RECORDS SHOWN section start

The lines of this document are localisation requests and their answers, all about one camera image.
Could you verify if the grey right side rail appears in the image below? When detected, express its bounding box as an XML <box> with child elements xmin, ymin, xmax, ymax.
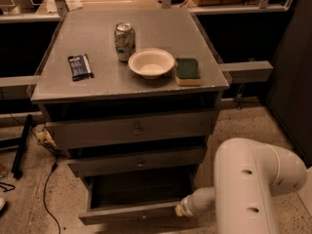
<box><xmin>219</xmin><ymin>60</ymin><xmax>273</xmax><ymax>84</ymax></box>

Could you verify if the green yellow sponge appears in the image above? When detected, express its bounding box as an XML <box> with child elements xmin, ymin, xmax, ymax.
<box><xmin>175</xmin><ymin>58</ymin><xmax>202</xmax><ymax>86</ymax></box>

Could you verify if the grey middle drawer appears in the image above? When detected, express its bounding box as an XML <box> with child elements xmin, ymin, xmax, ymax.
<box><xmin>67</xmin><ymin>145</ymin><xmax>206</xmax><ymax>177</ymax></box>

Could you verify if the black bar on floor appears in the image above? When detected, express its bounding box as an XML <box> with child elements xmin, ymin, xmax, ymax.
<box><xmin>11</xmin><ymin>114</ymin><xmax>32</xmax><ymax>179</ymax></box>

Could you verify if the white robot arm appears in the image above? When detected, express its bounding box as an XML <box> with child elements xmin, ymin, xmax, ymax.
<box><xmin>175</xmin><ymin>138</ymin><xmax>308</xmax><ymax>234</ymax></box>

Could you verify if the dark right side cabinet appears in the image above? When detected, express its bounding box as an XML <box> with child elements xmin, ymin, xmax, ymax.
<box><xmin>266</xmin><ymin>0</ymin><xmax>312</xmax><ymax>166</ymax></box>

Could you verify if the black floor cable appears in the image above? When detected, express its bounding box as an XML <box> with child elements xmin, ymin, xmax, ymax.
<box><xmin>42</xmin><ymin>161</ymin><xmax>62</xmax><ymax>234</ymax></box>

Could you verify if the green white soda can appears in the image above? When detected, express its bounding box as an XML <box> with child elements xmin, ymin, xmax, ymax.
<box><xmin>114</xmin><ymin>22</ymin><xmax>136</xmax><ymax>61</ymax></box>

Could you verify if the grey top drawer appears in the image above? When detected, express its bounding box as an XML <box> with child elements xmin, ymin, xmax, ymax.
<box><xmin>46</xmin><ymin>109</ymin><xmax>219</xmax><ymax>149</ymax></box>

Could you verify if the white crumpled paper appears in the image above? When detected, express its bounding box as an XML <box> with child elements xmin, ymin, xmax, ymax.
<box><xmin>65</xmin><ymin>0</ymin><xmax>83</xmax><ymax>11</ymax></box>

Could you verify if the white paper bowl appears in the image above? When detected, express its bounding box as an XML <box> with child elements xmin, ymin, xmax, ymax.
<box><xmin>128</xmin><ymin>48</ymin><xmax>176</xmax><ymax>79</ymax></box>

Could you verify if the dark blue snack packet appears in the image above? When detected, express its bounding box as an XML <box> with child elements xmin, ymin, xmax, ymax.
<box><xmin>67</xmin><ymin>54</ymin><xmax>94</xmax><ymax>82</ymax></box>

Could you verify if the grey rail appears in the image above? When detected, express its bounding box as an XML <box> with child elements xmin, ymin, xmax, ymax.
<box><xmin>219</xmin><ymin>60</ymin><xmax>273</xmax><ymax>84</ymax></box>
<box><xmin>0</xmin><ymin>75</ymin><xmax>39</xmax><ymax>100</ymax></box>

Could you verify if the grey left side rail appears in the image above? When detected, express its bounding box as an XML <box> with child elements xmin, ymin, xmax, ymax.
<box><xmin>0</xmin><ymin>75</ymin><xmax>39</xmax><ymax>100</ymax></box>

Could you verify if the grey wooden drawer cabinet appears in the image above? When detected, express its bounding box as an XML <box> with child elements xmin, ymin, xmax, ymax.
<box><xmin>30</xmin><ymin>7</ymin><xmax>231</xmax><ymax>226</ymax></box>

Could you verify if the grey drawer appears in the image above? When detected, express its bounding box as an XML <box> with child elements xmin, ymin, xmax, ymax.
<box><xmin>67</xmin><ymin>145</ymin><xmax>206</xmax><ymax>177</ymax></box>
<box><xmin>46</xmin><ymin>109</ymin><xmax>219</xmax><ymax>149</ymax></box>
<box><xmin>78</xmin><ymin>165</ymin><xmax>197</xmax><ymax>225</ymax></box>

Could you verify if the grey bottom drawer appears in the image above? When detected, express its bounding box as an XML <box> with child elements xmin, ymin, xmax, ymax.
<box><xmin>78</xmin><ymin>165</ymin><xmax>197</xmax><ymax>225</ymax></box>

RECORDS SHOWN section end
RECORDS SHOWN section start

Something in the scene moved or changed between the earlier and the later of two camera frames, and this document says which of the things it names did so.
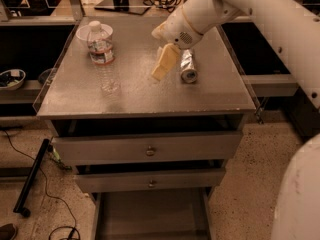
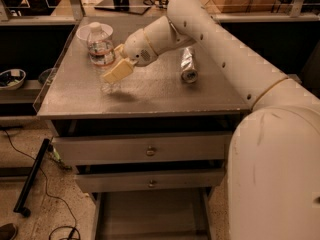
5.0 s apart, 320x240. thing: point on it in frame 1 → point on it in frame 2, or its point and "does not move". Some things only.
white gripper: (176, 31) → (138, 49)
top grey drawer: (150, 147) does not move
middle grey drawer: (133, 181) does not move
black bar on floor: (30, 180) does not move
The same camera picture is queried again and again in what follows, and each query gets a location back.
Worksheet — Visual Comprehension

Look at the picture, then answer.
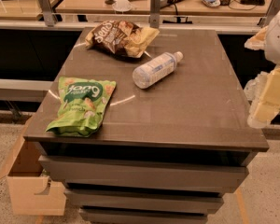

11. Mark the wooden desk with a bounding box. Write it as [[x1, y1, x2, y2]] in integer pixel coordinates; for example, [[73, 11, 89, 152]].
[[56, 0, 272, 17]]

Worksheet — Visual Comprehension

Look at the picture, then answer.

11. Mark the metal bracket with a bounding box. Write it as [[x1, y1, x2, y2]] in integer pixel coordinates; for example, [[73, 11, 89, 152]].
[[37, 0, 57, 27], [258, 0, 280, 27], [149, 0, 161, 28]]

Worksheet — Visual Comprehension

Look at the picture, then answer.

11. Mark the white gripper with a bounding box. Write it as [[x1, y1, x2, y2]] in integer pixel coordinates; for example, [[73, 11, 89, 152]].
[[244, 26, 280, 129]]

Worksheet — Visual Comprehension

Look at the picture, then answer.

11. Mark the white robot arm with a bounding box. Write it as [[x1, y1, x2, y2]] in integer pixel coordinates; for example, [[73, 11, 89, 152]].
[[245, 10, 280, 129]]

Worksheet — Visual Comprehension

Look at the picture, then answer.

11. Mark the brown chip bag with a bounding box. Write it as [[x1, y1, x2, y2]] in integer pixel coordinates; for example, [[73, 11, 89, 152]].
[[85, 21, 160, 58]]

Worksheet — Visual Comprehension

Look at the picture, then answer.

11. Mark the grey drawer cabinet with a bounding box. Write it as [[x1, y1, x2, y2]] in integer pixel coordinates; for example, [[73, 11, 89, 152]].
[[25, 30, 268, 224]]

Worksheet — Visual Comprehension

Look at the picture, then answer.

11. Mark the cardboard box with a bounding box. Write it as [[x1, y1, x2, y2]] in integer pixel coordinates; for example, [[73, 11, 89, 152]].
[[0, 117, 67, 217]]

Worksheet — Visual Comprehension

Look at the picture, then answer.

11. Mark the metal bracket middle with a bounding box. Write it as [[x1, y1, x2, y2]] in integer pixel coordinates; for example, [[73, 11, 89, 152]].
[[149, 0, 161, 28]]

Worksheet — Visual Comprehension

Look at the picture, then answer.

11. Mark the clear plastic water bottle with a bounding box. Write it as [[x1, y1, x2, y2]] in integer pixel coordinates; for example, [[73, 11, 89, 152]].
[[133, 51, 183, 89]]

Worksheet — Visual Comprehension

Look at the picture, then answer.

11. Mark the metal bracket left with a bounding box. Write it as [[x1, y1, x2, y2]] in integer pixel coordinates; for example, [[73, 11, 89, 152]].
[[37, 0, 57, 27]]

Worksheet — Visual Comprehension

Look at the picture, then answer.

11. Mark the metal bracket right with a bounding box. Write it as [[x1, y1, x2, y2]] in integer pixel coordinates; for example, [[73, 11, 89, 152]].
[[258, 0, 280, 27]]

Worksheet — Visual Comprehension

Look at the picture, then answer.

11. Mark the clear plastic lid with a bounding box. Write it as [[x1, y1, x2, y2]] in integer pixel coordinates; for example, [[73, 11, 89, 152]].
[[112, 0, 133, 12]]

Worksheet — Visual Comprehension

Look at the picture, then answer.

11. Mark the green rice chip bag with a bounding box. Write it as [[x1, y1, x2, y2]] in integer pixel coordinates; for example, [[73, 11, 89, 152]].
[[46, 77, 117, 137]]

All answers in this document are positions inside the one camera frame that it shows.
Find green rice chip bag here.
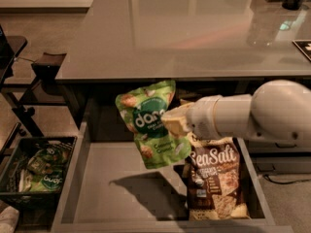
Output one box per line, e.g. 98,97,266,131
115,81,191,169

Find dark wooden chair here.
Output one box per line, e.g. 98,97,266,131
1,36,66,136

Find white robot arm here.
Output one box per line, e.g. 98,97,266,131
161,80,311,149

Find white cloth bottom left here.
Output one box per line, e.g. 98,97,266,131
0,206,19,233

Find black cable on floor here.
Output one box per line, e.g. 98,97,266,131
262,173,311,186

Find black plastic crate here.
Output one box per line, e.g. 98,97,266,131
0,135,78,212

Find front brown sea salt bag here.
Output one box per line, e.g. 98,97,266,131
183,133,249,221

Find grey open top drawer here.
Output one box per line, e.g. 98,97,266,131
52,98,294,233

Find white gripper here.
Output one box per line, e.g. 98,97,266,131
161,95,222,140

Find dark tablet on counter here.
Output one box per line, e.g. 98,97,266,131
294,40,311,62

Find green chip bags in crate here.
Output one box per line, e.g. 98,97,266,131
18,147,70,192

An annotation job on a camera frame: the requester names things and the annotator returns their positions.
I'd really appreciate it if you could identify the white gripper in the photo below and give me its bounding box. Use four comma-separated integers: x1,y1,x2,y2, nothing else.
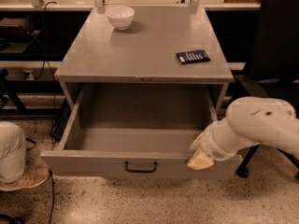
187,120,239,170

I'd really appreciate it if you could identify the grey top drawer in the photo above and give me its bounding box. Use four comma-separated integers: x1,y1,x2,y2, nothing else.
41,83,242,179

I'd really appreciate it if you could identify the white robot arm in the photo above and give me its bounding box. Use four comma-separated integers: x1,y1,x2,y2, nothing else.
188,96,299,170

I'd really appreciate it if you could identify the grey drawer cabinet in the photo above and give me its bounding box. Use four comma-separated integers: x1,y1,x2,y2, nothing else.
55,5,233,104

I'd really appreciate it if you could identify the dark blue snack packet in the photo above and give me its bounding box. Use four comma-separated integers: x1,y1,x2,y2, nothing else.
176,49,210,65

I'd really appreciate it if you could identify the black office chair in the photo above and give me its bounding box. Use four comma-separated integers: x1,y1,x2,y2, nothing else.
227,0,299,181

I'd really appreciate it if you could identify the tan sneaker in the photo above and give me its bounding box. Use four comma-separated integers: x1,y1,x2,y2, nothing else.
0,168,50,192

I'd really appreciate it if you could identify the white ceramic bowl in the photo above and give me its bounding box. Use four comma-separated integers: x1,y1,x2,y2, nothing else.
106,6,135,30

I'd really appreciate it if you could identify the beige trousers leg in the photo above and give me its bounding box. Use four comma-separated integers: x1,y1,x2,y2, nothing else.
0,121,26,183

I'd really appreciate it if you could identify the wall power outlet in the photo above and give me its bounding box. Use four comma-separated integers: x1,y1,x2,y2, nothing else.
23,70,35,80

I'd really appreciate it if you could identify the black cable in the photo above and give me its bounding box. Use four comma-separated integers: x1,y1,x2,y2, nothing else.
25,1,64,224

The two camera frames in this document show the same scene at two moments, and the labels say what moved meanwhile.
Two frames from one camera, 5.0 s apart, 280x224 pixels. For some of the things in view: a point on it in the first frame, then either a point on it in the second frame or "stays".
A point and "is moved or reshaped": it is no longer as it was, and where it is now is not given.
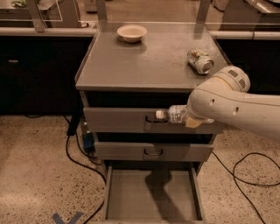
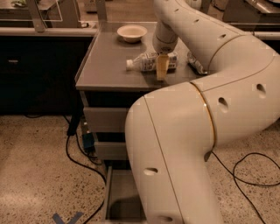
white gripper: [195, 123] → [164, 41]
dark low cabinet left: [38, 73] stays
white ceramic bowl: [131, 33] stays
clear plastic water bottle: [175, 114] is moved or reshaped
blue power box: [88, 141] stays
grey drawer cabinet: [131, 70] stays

RECORDS SHOWN section end

WHAT YOU SHOULD DO:
From the listing above, restate verbatim the lines running from the one with "11. Mark the clear plastic water" through the one with "Find front brown sea salt bag here.", inclusive, but not the pictures.

TASK RESULT:
11. Mark the clear plastic water bottle with a bounding box. Write it as [[x1, y1, x2, y2]] in integer pixel coordinates; for example, [[73, 11, 89, 152]].
[[133, 51, 183, 89]]

Worksheet — Visual Comprehension

Look at the picture, then answer.

11. Mark the metal bracket left with a bounding box. Write it as [[x1, y1, x2, y2]] in integer pixel coordinates; for example, [[73, 11, 89, 152]].
[[37, 0, 57, 27]]

Worksheet — Visual Comprehension

Look at the picture, then answer.

11. Mark the metal bracket right with a bounding box. Write it as [[x1, y1, x2, y2]] in integer pixel coordinates; for example, [[73, 11, 89, 152]].
[[258, 0, 280, 27]]

Worksheet — Visual Comprehension

Look at the picture, then answer.

11. Mark the clear plastic lid with a bounding box. Write it as [[x1, y1, x2, y2]] in integer pixel coordinates; for example, [[73, 11, 89, 152]].
[[112, 0, 133, 12]]

Worksheet — Visual Comprehension

Look at the picture, then answer.

11. Mark the green rice chip bag with a bounding box. Write it as [[x1, y1, x2, y2]] in integer pixel coordinates; for example, [[73, 11, 89, 152]].
[[46, 77, 117, 137]]

All answers in this document are positions inside the one camera frame that it shows.
Find green rice chip bag here.
Output one box per line, e.g. 98,97,266,131
115,81,191,169

Find dark wooden chair here.
Output one box per line, e.g. 98,97,266,131
1,36,66,136

Find white robot arm here.
Output one box per line, e.g. 98,97,266,131
161,80,311,149

Find white cloth bottom left here.
Output one box per line, e.g. 98,97,266,131
0,206,19,233

Find black cable on floor here.
Output one box per line, e.g. 98,97,266,131
262,173,311,186

Find black plastic crate here.
Output one box per line, e.g. 98,97,266,131
0,135,78,212

Find front brown sea salt bag here.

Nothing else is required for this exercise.